A few months after Enron filed for bankruptcy, the US House Financial Services Oversight and Investigation Subcommittee subpoenaed Fastow. He appeared before the committee on February 7, 2002.

HEARING: What do you answer sir? FASTOW: Mr President. I would like to answer questions from the committee but on the advice of my lawyer, I respectfully decline to answer the question…

Fastow not only hid the truth from shareholders, but he personally benefited from the practice. He entered into a plea bargain and was sentenced to 10 years in prison. He also had to give up nearly $24 million in assets. But due to his cooperation in cases against other executives and auditors, a U.S. District Judge eventually reduced Fastow’s sentence and he ended up serving five years.

Since then, Fastow has become a sought-after speaker on business ethics and the problem of “legal fraud.”

FASTOW: When I was CFO of Enron…I was never invited to speak anywhere, not once. Now I’m invited to speak somewhere in the world every week if I wanted to. But only because I went to jail…

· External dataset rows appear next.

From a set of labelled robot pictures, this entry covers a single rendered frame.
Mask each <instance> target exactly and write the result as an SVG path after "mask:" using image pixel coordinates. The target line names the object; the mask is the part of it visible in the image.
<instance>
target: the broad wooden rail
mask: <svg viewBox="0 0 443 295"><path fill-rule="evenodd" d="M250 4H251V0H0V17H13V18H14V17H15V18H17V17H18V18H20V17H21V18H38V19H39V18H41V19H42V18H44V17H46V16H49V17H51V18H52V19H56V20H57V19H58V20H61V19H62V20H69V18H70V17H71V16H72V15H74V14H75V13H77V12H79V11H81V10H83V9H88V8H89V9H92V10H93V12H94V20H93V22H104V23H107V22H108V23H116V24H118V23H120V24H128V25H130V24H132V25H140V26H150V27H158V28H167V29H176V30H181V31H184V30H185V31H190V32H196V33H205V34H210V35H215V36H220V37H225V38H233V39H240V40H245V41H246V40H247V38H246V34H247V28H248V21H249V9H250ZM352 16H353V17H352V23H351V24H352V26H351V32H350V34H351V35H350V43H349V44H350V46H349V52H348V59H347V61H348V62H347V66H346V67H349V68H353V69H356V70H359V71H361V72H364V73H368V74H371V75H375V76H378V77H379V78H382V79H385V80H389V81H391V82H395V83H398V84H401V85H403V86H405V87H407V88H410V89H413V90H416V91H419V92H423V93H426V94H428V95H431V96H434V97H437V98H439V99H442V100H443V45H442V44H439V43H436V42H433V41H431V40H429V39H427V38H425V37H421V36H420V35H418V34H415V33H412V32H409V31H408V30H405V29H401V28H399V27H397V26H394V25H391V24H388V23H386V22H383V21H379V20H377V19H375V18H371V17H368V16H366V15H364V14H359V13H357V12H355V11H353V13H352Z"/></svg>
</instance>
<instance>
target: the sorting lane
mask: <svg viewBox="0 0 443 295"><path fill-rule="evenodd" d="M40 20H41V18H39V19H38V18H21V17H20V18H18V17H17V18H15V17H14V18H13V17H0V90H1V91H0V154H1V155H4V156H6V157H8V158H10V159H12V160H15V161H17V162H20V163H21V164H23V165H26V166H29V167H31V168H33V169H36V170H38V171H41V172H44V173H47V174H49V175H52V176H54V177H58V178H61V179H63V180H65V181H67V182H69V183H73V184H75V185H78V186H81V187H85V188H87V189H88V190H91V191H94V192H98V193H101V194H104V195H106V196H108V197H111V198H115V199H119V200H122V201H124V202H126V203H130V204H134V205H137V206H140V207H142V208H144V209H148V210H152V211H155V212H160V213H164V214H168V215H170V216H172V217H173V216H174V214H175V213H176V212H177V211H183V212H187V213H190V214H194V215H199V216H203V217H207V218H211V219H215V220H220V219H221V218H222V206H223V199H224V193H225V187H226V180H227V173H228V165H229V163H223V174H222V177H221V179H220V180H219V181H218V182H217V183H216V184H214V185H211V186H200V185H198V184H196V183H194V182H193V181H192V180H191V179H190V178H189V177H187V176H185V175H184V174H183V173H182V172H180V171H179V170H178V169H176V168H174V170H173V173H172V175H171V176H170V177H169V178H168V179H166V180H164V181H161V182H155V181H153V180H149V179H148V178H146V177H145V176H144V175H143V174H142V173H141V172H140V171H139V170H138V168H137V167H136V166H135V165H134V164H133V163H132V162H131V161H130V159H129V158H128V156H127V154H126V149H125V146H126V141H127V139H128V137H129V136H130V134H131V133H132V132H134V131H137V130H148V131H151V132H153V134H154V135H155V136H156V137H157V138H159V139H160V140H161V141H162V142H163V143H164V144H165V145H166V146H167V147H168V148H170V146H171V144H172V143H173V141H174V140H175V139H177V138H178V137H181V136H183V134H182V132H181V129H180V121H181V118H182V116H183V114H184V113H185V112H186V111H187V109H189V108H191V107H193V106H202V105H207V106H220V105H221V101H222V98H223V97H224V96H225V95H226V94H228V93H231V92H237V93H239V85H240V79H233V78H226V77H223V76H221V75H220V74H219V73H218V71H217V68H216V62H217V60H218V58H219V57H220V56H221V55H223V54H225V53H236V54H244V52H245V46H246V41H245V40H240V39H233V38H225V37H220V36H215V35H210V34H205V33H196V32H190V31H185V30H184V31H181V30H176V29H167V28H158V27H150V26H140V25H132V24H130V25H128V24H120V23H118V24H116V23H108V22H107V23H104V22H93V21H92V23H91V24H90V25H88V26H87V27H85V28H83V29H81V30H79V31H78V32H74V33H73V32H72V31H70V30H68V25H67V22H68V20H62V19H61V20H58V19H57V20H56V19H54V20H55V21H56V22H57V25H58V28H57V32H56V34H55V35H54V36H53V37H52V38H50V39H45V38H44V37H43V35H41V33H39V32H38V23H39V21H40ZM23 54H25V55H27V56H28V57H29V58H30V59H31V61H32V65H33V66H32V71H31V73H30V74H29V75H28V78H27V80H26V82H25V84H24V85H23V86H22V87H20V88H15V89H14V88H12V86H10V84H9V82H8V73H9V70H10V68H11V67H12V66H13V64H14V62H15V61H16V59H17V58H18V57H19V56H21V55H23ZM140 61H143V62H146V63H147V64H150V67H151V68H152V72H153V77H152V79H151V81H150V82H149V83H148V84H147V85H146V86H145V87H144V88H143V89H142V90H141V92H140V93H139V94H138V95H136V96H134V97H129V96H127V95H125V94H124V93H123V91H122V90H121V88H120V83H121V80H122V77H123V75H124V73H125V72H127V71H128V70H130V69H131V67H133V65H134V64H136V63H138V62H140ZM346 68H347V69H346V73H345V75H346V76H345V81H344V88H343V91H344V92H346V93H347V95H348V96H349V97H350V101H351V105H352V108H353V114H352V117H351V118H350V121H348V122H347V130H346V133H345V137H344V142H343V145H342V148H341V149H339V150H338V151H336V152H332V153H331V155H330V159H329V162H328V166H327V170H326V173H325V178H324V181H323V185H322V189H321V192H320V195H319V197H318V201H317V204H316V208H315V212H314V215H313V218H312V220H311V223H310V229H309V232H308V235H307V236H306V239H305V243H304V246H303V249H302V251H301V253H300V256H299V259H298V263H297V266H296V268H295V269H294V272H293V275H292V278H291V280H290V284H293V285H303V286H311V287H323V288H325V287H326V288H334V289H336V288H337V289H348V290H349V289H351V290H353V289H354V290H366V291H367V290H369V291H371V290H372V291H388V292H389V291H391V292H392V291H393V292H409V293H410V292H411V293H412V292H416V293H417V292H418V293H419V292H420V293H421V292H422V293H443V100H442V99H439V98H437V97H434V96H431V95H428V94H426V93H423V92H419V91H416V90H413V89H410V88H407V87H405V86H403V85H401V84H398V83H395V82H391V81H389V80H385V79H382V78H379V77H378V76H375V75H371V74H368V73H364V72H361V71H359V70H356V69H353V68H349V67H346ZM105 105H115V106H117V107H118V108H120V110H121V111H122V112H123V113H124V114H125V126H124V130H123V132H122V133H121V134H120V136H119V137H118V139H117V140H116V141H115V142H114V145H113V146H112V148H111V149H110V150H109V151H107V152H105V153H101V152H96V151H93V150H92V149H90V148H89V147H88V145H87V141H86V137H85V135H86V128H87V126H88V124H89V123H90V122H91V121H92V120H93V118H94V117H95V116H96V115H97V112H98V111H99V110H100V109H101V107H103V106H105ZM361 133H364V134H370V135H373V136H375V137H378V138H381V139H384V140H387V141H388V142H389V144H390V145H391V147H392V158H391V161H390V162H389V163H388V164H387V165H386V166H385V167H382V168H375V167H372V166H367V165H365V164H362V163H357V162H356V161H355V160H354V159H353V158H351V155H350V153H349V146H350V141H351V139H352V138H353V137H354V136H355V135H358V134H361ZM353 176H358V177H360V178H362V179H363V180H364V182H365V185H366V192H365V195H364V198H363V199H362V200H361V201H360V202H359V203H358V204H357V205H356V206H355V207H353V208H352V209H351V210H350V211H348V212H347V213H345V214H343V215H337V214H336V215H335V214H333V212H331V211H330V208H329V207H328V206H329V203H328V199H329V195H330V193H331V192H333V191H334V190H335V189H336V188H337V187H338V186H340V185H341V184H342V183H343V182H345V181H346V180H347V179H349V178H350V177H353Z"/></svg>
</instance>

The dramatic fall of Enron has led to some accounting reforms, but there is still a long way to go. 20 years later, Fastow is not shy about admitting the pain he caused Enron employees and investors and his role in the company’s distrust of financial markets and institutions. In a 2021 interview, he spoke with Quinton Mathews for Real Vision…

FASTOW: I believe what I did was wrong. I believe what I did was unethical. I believe what I did was illegal. I take full responsibility for my actions. And probably, if there’s one person most responsible for Enron’s failure, it’s me…

It’s this week’s world history book, I’m Paul Butler.